Les semaines qui suivent transforment La Madrague en sanctuaire de souvenirs, où chaque objet, chaque pièce rappelle la femme qui incarnait à la fois la fragilité et la force.

Des Adieux À L’image De L’icône
Le 7 janvier dernier, les obsèques de Brigitte Bardot ont reflété la personnalité de celle qui refusait toute compromission. Bernard d’Ormale se souvient d’une cérémonie orchestrée selon ses volontés, où les marguerites orange – sa fleur préférée – ont remplacé les arrangements floraux conventionnels. Ce détail, loin d’être anodin, révèle la fidélité de la star à ses goûts jusqu’aux derniers instants. « Elle restait magnifique », confie son époux en évoquant le moment où il a contemplé son visage avant la fermeture du cercueil, malgré les épreuves physiques qui avaient marqué ses derniers jours.
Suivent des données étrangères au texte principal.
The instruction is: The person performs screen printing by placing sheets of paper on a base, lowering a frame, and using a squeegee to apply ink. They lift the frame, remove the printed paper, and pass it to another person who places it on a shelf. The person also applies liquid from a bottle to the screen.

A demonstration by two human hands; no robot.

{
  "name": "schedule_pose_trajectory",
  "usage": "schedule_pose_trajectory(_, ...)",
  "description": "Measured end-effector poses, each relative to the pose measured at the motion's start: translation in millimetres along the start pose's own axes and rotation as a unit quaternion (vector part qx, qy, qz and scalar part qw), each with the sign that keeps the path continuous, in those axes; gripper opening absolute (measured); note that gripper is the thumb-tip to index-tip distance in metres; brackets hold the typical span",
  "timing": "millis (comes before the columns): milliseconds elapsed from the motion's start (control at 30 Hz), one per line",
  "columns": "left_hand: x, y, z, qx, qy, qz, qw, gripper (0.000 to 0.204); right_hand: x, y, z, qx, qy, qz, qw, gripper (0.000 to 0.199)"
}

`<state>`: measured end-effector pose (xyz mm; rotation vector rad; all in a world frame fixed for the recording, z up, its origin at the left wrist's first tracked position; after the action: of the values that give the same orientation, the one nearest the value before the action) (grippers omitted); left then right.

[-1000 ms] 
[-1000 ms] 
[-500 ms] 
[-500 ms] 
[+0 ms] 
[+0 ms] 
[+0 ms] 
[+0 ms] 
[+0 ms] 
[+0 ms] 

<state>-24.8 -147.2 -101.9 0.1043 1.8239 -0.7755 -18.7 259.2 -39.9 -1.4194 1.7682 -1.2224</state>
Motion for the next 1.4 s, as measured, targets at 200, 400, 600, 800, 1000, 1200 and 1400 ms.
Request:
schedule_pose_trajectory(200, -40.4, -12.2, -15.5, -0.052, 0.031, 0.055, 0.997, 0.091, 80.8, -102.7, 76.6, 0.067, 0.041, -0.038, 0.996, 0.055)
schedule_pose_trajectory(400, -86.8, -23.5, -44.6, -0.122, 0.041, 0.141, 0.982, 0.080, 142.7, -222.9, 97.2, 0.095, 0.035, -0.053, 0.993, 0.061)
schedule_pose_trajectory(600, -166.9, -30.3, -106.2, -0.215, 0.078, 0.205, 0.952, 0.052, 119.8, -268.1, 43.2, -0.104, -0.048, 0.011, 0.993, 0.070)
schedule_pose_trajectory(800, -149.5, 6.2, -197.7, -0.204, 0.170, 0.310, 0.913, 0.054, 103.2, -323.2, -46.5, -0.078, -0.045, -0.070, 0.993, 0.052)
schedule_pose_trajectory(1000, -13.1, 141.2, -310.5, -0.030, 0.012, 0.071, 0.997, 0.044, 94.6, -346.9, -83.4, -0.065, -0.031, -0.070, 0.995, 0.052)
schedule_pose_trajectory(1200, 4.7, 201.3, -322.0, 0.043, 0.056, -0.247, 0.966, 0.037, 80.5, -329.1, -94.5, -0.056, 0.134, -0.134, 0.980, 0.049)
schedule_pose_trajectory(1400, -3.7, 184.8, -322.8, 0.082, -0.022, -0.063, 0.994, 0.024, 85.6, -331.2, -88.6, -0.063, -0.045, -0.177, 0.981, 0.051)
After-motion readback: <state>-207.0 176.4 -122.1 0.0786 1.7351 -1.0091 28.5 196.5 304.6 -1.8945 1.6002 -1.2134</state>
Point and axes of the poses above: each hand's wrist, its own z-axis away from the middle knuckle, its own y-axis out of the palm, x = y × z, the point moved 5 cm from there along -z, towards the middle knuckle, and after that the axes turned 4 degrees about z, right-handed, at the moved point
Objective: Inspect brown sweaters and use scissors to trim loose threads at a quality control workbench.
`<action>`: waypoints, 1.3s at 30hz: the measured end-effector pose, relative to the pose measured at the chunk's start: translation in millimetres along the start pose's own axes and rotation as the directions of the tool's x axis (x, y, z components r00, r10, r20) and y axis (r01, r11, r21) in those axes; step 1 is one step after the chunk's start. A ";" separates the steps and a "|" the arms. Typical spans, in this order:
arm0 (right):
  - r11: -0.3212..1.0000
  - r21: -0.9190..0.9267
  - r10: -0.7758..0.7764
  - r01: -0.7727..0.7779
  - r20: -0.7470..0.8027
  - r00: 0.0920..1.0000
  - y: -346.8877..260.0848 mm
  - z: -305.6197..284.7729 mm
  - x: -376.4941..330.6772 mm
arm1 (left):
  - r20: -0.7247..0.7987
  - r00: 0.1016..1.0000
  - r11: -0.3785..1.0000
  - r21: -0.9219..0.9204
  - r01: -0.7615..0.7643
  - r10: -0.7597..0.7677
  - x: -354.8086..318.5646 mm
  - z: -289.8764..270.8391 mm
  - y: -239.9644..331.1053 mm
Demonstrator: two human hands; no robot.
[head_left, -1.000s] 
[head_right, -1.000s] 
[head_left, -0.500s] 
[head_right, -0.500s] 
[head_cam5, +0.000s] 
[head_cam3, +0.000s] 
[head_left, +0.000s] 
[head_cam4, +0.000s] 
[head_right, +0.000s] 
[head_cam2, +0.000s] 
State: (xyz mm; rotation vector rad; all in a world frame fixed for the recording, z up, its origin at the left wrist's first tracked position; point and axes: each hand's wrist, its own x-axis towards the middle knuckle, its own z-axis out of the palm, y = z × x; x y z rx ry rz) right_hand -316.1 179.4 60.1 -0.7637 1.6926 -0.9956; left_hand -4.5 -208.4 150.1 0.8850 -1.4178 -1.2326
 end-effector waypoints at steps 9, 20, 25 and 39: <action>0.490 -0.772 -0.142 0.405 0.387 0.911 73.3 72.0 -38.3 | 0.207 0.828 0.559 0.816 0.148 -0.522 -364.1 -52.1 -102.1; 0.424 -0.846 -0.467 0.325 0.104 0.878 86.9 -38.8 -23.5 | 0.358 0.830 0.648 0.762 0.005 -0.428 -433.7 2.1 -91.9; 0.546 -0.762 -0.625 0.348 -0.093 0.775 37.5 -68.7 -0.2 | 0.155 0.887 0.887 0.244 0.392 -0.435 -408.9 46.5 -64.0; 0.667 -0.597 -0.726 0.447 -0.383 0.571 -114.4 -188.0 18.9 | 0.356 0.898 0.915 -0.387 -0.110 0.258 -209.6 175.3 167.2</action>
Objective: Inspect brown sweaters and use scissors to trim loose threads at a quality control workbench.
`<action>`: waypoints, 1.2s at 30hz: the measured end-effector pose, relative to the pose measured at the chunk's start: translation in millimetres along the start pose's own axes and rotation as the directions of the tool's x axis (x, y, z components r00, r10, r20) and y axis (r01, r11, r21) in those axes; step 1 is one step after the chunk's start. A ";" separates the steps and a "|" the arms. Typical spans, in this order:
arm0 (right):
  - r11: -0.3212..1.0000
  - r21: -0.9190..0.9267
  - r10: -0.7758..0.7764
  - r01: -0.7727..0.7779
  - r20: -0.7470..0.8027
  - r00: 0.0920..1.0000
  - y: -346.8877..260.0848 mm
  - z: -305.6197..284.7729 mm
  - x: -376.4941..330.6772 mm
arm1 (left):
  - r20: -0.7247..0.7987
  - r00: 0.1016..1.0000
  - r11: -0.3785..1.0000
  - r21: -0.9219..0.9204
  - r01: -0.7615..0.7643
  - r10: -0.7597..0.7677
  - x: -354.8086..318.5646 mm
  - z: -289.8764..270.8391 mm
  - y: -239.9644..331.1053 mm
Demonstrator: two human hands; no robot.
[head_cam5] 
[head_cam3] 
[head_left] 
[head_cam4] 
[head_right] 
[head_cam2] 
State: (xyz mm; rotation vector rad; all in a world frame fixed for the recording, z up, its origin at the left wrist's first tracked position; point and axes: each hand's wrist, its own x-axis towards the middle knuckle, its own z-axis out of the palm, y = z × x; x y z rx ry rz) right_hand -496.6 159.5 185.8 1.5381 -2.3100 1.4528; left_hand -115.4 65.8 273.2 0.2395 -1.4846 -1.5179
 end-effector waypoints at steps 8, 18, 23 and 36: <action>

L’événement a également réuni la famille au grand complet. Nicolas, le fils unique de Brigitte Bardot, a fait le déplacement depuis la Norvège pour rendre un ultime hommage à sa mère. Sa présence a particulièrement touché Bernard d’Ormale, qui y voit un geste de réconciliation silencieuse. Cette réunion familiale intervient dans un contexte où les relations entre la mère et le fils ont souvent alimenté les spéculations médiatiques.
La sérénité qui a marqué la cérémonie contraste avec le tumulte qui a parfois caractérisé l’existence de l’actrice. Pour Bernard d’Ormale, ces adieux incarnent l’essence même de celle qui vécut selon ses propres règles : sans artifices, avec une authenticité que même la mort n’a pu altérer.